TRY IT → Search the material below for the string "robot" and copy each line where it appears.

INFORMATION →

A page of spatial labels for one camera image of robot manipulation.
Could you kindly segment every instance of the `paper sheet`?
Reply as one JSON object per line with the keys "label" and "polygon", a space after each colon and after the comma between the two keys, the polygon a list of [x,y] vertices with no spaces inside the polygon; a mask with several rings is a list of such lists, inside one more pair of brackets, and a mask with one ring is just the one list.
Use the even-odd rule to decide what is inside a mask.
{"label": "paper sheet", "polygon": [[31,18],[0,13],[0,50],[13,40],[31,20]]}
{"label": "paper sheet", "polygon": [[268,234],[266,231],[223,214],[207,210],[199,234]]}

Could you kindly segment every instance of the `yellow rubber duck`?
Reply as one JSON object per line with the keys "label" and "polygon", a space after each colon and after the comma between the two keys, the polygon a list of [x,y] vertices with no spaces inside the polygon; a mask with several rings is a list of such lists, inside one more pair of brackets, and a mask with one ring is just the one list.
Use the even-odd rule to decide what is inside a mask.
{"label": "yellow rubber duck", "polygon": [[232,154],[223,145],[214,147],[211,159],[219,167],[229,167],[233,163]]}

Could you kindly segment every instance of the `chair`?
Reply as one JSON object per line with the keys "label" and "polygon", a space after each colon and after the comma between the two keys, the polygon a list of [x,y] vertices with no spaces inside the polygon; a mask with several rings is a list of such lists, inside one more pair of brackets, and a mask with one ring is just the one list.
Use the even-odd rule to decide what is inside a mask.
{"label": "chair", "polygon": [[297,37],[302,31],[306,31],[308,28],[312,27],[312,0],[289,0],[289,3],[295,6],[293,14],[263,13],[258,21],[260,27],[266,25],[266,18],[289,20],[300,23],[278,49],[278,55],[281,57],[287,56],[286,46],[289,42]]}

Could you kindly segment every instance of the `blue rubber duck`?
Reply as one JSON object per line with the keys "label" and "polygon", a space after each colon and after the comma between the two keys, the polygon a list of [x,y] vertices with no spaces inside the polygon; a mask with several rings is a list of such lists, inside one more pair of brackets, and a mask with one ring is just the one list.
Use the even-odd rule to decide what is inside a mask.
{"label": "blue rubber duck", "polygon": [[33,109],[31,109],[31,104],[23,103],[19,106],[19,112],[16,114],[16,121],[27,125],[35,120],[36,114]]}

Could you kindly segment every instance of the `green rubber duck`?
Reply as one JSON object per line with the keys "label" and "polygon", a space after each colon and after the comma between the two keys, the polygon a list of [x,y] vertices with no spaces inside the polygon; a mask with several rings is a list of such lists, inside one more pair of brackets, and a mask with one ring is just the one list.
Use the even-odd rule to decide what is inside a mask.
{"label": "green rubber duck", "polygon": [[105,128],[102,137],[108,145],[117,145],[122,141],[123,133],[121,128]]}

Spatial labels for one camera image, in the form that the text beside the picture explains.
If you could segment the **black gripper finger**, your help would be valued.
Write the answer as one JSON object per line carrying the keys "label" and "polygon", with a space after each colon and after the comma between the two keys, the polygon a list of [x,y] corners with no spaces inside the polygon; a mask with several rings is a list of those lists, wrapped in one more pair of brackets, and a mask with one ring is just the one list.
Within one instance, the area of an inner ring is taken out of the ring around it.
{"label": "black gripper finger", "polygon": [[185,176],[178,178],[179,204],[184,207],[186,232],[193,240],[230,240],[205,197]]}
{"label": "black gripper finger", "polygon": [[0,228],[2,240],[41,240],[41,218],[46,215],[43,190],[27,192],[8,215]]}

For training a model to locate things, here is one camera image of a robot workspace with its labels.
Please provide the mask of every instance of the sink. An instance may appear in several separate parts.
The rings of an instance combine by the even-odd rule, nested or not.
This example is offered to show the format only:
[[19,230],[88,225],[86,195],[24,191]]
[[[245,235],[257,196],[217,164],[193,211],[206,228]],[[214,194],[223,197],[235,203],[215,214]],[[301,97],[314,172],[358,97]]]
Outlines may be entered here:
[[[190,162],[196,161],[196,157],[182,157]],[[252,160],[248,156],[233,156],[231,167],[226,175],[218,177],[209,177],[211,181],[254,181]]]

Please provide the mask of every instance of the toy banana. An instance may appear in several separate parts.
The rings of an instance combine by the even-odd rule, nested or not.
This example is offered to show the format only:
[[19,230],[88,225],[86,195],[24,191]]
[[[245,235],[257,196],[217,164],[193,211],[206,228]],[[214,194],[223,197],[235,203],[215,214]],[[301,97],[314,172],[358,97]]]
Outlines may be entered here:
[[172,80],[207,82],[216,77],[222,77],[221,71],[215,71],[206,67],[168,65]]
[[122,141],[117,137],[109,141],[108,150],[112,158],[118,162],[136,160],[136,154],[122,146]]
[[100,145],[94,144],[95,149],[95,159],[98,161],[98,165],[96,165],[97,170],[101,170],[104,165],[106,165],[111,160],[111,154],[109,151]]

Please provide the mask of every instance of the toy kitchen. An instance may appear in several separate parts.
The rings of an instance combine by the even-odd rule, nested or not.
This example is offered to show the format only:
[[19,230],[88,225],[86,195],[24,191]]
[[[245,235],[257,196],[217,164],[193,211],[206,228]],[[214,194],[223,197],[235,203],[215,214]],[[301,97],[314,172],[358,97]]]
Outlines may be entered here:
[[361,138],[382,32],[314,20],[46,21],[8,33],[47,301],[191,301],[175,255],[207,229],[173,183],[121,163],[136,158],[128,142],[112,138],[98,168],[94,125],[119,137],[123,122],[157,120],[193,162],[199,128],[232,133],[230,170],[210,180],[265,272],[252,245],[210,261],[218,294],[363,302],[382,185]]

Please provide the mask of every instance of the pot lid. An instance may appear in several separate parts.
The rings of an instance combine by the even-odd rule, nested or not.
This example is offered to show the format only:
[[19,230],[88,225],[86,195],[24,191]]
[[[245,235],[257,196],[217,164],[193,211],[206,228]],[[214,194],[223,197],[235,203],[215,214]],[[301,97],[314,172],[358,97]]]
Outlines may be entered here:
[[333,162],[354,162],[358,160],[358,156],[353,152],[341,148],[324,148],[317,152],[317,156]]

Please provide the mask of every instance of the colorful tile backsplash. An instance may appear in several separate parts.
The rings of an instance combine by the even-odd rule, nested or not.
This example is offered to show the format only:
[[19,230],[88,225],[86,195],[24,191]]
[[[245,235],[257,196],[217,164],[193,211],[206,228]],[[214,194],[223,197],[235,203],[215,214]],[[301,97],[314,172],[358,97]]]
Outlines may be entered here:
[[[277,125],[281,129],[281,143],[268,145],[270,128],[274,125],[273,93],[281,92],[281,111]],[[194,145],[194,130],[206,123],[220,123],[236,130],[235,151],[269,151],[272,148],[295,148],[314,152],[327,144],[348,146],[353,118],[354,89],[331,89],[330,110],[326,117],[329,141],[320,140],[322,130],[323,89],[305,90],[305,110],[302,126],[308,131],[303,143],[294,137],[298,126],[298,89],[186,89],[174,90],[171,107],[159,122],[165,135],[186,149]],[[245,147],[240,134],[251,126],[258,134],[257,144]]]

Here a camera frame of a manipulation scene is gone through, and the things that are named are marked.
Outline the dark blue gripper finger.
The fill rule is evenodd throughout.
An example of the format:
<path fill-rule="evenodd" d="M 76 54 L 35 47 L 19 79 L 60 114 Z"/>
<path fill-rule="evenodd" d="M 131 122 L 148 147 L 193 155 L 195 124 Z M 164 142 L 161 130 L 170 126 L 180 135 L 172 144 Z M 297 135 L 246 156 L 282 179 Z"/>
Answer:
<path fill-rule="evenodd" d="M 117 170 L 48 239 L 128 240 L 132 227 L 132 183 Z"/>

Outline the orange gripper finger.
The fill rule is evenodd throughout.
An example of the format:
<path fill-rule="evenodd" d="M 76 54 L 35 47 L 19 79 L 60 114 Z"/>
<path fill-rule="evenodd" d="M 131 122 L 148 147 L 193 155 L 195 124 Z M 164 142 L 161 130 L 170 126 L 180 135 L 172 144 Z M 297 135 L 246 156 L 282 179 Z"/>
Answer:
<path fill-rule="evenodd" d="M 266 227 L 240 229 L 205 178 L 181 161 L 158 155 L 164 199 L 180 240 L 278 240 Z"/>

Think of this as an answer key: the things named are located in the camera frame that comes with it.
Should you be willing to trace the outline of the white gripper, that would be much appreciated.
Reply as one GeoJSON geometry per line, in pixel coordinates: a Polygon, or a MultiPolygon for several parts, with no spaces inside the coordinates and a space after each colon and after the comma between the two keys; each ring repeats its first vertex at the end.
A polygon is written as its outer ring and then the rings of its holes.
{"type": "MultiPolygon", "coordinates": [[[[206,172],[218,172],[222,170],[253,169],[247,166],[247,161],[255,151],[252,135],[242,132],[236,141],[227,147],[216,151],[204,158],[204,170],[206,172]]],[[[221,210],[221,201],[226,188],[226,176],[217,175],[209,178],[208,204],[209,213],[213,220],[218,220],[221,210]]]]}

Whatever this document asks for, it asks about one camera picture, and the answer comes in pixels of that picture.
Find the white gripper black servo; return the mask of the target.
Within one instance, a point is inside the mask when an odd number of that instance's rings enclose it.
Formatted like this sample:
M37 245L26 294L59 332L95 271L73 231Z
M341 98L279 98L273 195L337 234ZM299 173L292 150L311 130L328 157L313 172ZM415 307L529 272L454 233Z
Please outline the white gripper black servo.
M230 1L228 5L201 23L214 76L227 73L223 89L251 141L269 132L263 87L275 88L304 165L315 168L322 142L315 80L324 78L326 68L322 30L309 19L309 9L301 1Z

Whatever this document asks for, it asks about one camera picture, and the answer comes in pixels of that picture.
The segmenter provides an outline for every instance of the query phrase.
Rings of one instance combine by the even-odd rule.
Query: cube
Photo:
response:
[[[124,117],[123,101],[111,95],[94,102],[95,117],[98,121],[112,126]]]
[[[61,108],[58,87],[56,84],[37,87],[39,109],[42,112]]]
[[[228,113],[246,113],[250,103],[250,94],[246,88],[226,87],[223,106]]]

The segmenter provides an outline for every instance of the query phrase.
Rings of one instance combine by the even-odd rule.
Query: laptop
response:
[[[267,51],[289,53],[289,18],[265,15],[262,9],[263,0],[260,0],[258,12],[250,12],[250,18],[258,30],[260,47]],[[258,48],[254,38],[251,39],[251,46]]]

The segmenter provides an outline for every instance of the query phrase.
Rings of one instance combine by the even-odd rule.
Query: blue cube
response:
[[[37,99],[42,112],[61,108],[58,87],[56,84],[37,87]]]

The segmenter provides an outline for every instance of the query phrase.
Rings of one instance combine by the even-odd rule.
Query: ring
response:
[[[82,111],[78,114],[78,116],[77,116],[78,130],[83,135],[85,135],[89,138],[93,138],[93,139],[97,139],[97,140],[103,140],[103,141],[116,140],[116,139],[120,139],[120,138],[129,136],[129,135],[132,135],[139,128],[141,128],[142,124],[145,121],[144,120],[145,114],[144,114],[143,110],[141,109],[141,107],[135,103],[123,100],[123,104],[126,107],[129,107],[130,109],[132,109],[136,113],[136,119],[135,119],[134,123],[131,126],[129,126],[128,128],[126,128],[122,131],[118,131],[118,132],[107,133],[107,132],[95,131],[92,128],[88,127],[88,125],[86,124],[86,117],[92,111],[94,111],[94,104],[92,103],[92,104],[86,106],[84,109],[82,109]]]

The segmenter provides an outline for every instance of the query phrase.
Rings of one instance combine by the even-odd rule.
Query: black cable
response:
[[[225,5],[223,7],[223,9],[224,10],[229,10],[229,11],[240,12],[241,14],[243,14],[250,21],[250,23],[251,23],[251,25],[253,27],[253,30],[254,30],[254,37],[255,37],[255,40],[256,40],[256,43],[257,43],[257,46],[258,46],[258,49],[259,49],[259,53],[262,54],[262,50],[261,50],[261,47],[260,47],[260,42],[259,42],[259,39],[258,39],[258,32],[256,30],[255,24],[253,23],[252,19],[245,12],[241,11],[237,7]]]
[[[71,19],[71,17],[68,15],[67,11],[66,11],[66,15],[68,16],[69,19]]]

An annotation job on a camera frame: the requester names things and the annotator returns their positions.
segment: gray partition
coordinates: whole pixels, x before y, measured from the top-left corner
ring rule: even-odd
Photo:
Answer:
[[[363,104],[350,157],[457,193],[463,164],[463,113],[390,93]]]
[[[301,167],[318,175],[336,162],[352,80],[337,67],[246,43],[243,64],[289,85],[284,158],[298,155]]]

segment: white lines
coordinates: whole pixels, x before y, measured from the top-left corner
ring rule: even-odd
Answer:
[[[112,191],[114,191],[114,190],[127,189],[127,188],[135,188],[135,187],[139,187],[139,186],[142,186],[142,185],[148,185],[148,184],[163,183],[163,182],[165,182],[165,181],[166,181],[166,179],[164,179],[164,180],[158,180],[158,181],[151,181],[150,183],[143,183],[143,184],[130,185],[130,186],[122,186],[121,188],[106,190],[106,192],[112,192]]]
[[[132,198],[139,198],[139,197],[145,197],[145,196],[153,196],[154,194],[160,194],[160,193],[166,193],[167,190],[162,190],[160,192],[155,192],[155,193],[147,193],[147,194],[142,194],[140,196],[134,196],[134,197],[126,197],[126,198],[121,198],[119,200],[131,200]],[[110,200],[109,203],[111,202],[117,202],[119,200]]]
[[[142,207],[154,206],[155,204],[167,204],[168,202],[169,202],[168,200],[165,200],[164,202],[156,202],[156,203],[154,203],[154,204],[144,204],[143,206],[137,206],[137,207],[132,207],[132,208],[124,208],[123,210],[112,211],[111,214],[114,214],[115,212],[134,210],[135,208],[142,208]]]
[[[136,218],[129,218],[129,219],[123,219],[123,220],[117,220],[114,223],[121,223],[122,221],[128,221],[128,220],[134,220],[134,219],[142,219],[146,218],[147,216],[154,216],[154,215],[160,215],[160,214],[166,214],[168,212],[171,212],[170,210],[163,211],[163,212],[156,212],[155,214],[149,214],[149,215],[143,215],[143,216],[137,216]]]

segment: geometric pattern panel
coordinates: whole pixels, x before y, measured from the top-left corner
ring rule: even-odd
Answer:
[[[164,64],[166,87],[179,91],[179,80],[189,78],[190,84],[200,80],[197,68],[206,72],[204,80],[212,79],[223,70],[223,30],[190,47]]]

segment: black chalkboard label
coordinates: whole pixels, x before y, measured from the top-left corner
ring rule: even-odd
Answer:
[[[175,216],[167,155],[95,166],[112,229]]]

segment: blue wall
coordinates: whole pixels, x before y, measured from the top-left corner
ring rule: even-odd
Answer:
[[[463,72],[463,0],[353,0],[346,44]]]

ANSWER SPACE →
A page of spatial labels for one camera image of robot manipulation.
For training a model to locate things, here is one camera image of a robot workspace with its labels.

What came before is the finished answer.